* _INSTRUCTIONS FOR THE TASK_
Output must match the data below exactly from its first line through the line that contains "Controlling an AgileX", with no other line.
******************************
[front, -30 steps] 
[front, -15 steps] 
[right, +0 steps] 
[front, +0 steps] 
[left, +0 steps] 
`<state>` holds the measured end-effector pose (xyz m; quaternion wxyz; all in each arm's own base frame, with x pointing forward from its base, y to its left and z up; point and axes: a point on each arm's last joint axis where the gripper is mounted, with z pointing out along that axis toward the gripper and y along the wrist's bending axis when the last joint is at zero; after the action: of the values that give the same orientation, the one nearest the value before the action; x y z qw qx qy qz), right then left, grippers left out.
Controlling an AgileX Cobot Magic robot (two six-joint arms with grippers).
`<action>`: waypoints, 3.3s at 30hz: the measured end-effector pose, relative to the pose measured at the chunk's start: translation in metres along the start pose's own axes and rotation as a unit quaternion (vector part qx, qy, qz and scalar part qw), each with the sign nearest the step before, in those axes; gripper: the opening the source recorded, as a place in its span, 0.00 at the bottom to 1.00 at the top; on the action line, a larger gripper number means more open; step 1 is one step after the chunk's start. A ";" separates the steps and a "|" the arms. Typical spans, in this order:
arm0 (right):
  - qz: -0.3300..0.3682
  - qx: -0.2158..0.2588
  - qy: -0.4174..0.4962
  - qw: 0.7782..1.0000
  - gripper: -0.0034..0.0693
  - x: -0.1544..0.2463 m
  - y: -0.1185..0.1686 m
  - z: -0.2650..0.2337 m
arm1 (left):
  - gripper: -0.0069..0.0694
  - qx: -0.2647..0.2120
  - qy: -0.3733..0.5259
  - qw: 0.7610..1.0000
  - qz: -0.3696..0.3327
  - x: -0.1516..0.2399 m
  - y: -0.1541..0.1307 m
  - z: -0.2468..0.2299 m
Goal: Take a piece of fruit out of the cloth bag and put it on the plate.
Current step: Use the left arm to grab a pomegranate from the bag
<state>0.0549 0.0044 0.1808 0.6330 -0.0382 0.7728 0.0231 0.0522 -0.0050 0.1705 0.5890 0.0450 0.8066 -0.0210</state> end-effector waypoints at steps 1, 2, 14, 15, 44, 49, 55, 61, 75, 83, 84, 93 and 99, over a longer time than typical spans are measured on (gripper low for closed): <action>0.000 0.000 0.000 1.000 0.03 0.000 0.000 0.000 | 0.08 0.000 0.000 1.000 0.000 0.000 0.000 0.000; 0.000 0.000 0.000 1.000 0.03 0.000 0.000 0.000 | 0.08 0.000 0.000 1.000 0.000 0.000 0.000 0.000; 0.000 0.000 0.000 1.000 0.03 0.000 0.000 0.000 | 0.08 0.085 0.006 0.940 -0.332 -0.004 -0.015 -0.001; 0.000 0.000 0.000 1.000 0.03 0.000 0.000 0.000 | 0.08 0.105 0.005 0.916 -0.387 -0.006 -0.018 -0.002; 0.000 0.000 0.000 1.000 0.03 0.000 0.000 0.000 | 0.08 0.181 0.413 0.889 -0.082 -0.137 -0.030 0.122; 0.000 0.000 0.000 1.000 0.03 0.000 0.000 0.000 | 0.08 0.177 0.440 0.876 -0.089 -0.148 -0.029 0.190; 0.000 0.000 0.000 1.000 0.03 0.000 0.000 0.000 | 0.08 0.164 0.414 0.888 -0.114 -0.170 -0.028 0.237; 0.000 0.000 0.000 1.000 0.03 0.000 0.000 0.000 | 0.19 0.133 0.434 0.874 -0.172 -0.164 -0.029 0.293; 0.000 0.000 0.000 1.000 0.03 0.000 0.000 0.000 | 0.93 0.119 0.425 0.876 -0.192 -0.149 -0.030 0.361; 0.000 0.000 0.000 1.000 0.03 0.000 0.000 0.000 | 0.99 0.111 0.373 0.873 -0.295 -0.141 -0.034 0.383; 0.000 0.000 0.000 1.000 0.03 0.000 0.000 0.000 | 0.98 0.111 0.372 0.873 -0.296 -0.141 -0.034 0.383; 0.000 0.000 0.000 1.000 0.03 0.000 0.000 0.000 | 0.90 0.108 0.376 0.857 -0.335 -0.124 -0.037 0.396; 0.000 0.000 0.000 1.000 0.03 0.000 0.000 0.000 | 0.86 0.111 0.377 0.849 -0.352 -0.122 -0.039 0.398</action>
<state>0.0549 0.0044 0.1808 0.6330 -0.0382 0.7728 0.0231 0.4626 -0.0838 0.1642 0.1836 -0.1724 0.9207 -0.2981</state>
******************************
* _PROBLEM SOLUTION_
[front, -30 steps] 
[front, -15 steps] 
[right, +0 steps] 
[front, +0 steps] 
[left, +0 steps] 
`<state>` holds the measured end-effector pose (xyz m; quaternion wxyz; all in each arm's own base frame, with x pointing forward from its base, y to its left and z up; point and axes: a point on each arm's last joint axis where the gripper is mounted, with z pointing out along that axis toward the gripper and y along the wrist's bending axis when the last joint is at zero; after the action: of the values that give the same orientation, the one nearest the value before the action; x y z qw qx qy qz), right then left, grippers left out.
Controlling an AgileX Cobot Magic robot (two six-joint arms with grippers).

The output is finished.